YOUR OBJECTIVE >> Repeat nothing but the lines below running from the one containing "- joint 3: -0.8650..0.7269" to the one containing "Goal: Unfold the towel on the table". Keep both end lines.

ENTRIES PROVIDED >>
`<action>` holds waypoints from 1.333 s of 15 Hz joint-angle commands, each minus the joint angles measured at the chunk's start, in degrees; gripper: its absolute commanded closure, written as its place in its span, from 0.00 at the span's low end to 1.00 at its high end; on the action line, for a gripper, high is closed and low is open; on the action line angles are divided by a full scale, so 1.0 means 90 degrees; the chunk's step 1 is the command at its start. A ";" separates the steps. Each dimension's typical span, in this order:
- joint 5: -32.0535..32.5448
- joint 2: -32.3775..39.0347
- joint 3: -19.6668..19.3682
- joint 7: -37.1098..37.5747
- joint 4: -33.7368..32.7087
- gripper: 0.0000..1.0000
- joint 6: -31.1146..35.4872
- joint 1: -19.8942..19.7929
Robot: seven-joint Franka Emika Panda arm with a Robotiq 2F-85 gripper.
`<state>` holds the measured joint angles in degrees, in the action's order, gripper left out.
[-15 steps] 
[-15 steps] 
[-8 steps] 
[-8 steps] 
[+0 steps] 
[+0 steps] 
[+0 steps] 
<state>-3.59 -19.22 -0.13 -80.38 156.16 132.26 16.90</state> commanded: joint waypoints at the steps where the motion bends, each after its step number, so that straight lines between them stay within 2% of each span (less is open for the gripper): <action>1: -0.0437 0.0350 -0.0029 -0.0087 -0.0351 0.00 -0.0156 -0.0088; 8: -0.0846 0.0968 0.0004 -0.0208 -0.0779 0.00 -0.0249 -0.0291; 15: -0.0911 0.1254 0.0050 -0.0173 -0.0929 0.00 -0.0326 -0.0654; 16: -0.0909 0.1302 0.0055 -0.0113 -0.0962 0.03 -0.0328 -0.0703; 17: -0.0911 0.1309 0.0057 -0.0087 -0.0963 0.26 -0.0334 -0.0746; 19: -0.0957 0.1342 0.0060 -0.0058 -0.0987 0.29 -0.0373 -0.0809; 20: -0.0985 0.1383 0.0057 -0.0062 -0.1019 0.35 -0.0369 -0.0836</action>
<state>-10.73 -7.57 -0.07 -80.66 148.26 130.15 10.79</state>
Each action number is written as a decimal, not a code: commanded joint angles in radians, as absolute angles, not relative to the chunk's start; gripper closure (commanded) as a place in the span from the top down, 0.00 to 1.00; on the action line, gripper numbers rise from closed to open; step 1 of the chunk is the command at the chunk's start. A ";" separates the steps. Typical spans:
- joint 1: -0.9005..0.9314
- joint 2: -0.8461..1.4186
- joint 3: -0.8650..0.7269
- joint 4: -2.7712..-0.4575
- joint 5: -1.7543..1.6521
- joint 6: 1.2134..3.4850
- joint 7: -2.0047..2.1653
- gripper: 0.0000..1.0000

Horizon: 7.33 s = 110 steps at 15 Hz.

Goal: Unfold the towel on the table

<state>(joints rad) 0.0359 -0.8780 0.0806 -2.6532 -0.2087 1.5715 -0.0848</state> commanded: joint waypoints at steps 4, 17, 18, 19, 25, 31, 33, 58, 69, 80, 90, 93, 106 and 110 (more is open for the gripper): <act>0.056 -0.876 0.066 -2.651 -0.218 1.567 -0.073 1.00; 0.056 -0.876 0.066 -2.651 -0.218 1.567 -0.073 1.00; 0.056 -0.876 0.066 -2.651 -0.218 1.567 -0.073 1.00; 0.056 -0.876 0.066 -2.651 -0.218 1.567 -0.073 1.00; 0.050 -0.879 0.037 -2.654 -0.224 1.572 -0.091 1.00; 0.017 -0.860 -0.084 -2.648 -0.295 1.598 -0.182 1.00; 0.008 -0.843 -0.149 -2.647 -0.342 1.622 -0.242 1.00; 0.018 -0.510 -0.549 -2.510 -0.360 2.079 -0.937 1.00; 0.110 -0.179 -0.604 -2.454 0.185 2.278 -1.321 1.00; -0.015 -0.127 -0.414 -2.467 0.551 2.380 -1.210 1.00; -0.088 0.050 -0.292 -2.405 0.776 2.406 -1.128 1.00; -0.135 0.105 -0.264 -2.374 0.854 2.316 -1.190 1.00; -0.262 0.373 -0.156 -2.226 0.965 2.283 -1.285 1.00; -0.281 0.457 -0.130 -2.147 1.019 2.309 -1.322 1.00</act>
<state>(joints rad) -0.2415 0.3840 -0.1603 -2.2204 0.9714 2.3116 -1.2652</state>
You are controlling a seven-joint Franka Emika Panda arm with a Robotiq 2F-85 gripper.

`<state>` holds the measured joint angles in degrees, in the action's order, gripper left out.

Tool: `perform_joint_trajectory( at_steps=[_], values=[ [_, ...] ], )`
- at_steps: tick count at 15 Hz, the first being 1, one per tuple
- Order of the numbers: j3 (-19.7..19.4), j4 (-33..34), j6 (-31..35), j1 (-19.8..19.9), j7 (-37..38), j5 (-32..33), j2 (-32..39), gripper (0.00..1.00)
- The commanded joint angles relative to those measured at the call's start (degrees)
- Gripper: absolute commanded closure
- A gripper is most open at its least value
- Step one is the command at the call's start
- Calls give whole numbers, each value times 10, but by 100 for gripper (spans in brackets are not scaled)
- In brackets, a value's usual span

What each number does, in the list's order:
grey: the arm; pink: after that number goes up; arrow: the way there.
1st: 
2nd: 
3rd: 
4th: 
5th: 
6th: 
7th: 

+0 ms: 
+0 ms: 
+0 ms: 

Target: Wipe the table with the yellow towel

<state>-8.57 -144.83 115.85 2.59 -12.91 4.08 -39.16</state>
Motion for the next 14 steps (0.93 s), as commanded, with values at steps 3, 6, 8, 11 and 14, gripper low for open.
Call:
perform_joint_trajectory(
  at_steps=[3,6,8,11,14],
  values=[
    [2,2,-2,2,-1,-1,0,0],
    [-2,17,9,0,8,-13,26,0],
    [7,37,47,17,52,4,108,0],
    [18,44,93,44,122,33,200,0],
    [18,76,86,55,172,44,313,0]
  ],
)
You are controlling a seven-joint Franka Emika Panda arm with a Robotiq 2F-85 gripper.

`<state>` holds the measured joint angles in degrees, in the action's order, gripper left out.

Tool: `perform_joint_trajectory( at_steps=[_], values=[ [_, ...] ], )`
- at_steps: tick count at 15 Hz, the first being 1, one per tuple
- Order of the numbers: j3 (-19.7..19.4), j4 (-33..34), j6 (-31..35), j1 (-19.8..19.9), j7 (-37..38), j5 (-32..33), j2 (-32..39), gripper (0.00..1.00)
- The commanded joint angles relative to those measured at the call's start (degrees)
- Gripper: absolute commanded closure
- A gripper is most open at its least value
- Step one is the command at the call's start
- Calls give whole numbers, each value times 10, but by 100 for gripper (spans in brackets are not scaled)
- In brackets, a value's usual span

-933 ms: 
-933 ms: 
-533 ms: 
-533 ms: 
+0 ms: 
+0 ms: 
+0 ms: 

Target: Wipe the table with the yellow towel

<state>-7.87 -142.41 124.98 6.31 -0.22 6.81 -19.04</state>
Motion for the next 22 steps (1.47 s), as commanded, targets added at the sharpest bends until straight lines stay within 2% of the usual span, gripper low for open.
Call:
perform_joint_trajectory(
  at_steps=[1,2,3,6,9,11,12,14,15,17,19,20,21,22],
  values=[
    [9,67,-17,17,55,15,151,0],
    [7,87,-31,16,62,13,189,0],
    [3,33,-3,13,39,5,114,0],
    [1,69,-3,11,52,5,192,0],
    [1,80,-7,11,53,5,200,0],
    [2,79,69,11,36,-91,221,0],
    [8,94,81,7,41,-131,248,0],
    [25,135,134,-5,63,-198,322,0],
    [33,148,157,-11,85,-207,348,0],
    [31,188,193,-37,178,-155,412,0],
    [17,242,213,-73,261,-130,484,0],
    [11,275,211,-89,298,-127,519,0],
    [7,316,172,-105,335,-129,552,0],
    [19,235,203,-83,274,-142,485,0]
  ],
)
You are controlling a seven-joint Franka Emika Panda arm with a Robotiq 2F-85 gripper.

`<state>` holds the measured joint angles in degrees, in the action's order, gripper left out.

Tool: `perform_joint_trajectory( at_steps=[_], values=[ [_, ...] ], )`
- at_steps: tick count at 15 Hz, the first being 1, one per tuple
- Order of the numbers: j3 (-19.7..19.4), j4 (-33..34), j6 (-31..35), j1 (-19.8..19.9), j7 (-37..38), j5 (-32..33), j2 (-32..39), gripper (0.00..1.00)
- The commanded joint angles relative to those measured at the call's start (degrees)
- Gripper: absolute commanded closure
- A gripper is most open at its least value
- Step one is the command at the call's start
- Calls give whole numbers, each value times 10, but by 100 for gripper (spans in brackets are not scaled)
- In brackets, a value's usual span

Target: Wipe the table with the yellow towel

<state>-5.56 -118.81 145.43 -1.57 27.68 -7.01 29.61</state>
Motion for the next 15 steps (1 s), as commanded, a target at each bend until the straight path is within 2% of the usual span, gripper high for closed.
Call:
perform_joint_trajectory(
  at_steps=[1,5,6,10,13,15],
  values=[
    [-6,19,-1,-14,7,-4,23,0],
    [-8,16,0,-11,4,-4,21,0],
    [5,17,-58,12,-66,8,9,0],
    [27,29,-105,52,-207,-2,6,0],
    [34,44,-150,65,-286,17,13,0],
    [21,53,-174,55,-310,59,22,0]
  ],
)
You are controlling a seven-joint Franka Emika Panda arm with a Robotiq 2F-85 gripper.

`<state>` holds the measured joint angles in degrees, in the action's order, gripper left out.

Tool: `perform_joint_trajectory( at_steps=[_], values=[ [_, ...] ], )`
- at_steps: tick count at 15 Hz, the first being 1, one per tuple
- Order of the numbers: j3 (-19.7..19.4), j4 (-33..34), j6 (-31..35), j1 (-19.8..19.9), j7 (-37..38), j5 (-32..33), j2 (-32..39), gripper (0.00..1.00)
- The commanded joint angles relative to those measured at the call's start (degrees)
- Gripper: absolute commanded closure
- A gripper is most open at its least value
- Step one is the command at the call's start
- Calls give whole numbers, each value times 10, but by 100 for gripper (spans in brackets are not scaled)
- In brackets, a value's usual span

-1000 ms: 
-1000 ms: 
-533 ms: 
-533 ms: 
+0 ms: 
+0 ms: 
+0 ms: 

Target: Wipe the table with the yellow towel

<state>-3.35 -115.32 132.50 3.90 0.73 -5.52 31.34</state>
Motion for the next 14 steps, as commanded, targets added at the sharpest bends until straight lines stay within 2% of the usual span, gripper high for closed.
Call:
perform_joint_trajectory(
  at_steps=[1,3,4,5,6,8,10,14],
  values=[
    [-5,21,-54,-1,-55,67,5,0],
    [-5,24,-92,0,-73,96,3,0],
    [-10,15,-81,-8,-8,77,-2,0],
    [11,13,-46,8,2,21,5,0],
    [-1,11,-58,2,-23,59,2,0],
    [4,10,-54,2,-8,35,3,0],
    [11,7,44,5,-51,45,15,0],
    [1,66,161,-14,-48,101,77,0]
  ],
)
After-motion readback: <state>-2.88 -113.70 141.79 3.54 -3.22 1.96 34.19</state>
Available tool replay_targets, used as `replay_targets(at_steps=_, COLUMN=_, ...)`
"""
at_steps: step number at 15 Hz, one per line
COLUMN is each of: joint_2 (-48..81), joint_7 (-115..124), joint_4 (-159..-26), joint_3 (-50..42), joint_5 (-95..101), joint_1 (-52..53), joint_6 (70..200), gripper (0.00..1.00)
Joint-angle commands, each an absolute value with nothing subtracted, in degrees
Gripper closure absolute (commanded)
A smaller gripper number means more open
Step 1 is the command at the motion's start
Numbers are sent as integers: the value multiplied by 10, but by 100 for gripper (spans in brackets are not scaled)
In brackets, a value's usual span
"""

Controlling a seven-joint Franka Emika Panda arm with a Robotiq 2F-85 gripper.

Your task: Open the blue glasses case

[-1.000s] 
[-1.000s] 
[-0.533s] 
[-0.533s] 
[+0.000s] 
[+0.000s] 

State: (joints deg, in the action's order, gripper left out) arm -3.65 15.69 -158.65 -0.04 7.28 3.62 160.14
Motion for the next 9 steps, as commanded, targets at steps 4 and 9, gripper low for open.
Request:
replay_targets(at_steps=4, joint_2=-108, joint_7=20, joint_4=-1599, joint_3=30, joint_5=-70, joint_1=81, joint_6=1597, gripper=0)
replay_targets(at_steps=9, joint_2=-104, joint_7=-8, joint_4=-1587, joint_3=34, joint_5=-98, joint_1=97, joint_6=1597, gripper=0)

WRITTEN RESPONSE >>
- joint 3: -0.8650..0.7269
- joint 4: -2.7712..-0.4575
- joint 5: -1.7543..1.6521
- joint 6: 1.2134..3.4850
- joint 7: -2.0047..2.1653
- gripper: 0.0000..1.0000

Horizon: 7.33 s = 110 steps at 15 Hz.

Goal: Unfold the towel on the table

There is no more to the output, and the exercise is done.